Even in such businesses as roofing, where one in three workers is thought to be undocumented, "don't know" is the standard answer employers give when asked if any illegals are on their payrolls.

"I wouldn't be telling the truth if I tried to say that I'm 100% sure that everybody we have is documented," says Rick Birkman, a commercial-roofing contractor in Austin, Texas. "Is there plausible deniability in what we do? Sure, there is."

Employers say it is possible to ask too many questions, leading job seekers with the proper documents to feel as if they are being unfairly targeted because of their ethnicity. They say the rules were written that way to mollify civil-rights groups.

But others say the law gave bosses an intentional out. Adopted during the antiregulation Reagan years, it was nevertheless the biggest leap in work-site monitoring since the Occupational Health and Safety Administration was created 15 years earlier.

The rules were further eased in recent years. Inspectors now need written permission from supervisors before entering a work site. Employers get credit for "good faith attempts" to live up to the law. Since 1996, when the focus of enforcement began to move away from work sites to the borders, the number of fines collected have dropped to nearly zero from a high of about 8,000.

What crystallized the business lobby's support for immigration reform today wasn't fear of enforcement; it was fear of losing workers. Its argument is for a new system that maintains the work force and also allows an employee's status to be authenticated instantly, with something like a swipe card at a grocery store.

The outpouring of illegal workers that continued yesterday didn't bring many bosses onto the streets. But Dave Penry is thinking about it.
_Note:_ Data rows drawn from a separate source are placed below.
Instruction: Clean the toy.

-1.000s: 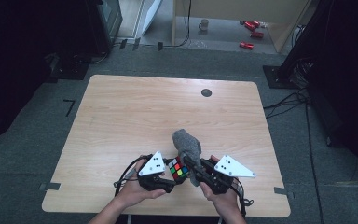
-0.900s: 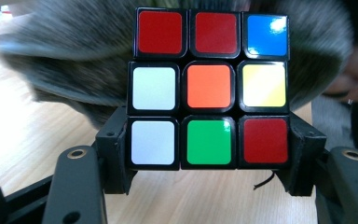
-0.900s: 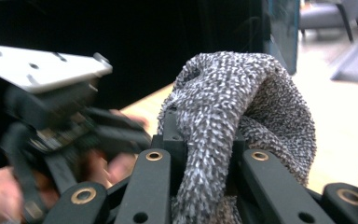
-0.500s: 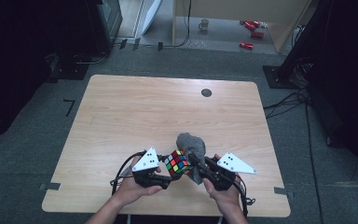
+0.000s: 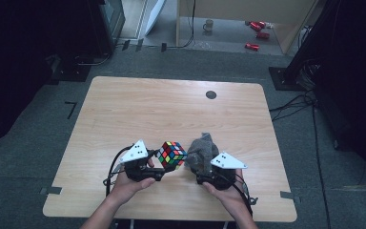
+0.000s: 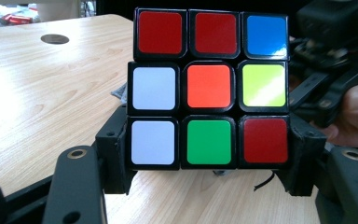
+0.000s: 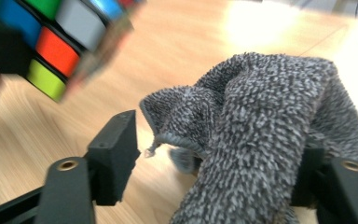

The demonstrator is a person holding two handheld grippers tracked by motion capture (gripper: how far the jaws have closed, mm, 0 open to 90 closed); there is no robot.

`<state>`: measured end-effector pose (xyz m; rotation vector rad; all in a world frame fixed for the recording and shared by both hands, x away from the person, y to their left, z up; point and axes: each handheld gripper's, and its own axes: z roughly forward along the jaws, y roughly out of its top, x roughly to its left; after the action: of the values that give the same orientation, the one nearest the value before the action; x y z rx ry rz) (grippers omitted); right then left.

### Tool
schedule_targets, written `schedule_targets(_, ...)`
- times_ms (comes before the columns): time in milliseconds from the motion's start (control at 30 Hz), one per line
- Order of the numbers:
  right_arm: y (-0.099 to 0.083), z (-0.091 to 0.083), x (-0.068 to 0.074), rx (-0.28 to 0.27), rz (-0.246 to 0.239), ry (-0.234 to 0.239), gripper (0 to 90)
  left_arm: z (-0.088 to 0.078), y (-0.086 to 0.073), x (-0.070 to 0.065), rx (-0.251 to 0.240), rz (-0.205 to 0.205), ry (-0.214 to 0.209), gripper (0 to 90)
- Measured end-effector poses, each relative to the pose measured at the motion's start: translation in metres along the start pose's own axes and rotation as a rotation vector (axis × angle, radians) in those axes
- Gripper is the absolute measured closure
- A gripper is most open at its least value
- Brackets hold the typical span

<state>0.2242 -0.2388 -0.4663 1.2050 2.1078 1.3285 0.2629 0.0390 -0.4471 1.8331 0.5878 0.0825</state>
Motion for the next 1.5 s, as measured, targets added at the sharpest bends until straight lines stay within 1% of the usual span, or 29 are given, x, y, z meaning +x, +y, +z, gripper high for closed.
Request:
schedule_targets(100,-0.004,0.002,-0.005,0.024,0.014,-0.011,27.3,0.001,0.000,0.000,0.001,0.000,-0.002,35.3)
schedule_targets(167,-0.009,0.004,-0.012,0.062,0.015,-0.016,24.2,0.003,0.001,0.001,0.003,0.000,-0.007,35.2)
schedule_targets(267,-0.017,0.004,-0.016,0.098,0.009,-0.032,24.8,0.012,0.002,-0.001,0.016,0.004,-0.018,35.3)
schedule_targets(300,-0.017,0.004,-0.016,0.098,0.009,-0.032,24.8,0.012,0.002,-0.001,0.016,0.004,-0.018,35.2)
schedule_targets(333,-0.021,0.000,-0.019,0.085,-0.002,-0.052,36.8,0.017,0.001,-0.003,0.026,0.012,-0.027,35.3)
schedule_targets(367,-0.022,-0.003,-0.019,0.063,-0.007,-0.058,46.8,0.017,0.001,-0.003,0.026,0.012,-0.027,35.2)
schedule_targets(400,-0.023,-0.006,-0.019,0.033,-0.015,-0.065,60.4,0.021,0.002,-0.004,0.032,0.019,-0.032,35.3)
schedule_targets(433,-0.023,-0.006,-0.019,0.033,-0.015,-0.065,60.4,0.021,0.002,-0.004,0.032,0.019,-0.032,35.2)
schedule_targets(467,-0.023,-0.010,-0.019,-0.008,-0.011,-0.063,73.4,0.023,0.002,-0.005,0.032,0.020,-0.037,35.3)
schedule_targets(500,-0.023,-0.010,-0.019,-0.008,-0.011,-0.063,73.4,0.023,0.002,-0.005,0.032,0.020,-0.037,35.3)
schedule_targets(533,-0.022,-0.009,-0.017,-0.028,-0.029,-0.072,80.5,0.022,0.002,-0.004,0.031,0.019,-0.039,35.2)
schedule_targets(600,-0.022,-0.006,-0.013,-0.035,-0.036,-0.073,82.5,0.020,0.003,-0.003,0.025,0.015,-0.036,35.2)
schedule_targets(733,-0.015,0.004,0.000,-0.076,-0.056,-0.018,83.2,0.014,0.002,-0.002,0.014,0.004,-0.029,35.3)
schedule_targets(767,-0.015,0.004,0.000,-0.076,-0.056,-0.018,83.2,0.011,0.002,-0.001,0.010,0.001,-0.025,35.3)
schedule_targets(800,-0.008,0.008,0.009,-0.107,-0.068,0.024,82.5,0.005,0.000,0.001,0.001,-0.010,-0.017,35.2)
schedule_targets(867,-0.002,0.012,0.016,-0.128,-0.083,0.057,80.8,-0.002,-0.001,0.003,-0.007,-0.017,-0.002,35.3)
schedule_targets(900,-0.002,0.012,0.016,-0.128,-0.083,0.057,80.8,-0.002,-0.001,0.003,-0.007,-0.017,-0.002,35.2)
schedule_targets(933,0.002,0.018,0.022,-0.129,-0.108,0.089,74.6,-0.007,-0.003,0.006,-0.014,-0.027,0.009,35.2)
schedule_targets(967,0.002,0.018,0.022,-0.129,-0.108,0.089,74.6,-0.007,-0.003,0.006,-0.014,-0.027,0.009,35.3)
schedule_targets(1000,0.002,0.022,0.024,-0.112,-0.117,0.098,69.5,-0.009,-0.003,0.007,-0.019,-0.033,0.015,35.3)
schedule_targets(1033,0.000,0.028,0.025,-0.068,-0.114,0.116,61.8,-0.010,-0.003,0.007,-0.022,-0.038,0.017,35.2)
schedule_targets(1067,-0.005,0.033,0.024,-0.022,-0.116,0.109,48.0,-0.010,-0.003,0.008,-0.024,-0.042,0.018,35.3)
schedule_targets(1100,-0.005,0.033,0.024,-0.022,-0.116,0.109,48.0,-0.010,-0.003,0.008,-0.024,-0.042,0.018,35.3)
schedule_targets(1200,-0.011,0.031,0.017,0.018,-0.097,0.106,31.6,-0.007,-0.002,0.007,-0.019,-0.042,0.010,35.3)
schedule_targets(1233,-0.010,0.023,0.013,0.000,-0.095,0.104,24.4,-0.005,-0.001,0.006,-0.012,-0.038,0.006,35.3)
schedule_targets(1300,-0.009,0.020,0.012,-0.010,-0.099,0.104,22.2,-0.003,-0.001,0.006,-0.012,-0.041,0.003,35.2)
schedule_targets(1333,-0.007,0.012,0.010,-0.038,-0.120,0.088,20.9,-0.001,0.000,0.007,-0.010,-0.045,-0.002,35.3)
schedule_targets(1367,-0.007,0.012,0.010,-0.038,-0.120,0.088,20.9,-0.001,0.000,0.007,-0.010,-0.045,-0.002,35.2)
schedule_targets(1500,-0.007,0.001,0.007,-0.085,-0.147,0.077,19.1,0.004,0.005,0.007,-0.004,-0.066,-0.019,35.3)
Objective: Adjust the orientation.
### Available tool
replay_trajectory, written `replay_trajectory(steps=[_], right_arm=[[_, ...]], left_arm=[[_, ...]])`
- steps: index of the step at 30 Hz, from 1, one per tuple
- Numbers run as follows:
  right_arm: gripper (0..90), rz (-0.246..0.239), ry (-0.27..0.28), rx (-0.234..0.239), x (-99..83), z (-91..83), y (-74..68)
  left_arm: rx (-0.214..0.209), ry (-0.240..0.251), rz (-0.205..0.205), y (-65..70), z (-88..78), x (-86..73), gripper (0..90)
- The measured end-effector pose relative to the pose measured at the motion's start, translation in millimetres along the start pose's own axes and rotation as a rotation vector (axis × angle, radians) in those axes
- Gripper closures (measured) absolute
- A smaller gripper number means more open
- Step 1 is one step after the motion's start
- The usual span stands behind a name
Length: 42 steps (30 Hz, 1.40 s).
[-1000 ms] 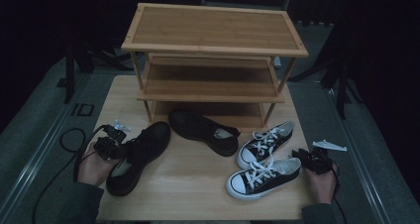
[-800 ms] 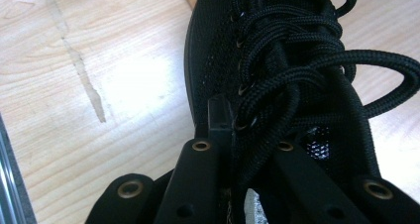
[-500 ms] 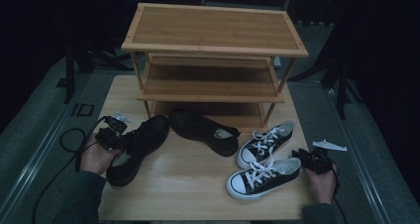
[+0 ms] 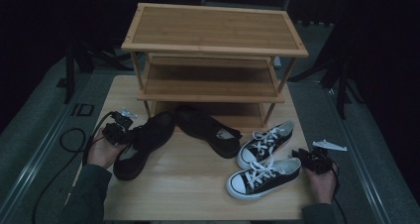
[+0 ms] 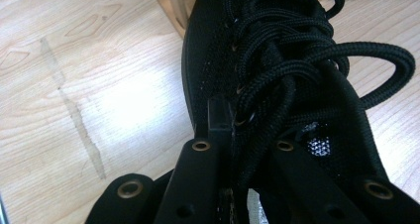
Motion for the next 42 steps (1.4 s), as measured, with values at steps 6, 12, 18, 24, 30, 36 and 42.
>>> replay_trajectory(steps=[6, 12, 18, 24, 30, 36, 42], right_arm=[[60.7, 0.0, 0.0, 0.0, 0.0, 0.0, 0.0], [60.7, 0.001, 0.0, 0.0, 0.0, 0.0, 0.0], [60.6, 0.001, 0.0, 0.001, 0.0, 0.0, 0.1], [60.5, 0.002, 0.001, 0.001, 0.1, 0.2, 0.2], [60.3, 0.003, 0.002, 0.001, 0.1, 0.3, 0.2], [59.9, 0.007, 0.002, 0.006, 0.4, 0.5, 0.7], [60.0, 0.007, 0.003, 0.003, 0.4, 0.6, 0.5]], left_arm=[[-0.04, 0.01, -0.026, -5.4, -2.3, -3.2, 80.5], [-0.072, 0.014, -0.084, -10.9, -11.1, -5.3, 61.6], [-0.066, 0.058, -0.086, -8.6, -24.5, -5.3, 50.2], [-0.099, 0.112, -0.074, -0.6, -42.9, 1.8, 47.8], [-0.115, 0.116, -0.031, 13.1, -50.6, 10.8, 47.7], [-0.134, 0.119, -0.005, 26.4, -56.6, 21.2, 48.9], [-0.111, 0.102, 0.0, 37.8, -57.4, 29.8, 50.4]])
Point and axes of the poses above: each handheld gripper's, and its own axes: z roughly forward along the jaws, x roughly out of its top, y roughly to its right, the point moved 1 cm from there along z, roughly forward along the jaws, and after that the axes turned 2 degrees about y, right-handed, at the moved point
Ten years ago, when the landscaper had 250 employees, a raid cost him more than 50 of them. "A couple of those men named their kids after me," he says. Now, he feels the atmosphere of protest "is strangely familiar to the 60s and '70s, when it was all about Vietnam."

"Sure employers are running scared," says Mr. Penry. "But a lot of Hispanics have helped my company become successful. It was time for an employer to stand up." That is why he went on television. And why, on May 5 -- the Cinco de Mayo holiday -- he has given his workers a day off for a protest "to show America how important they are."

"I'm willing to go march with these guys," he says. "These men are my family. We owe them something. We owe them the good fight."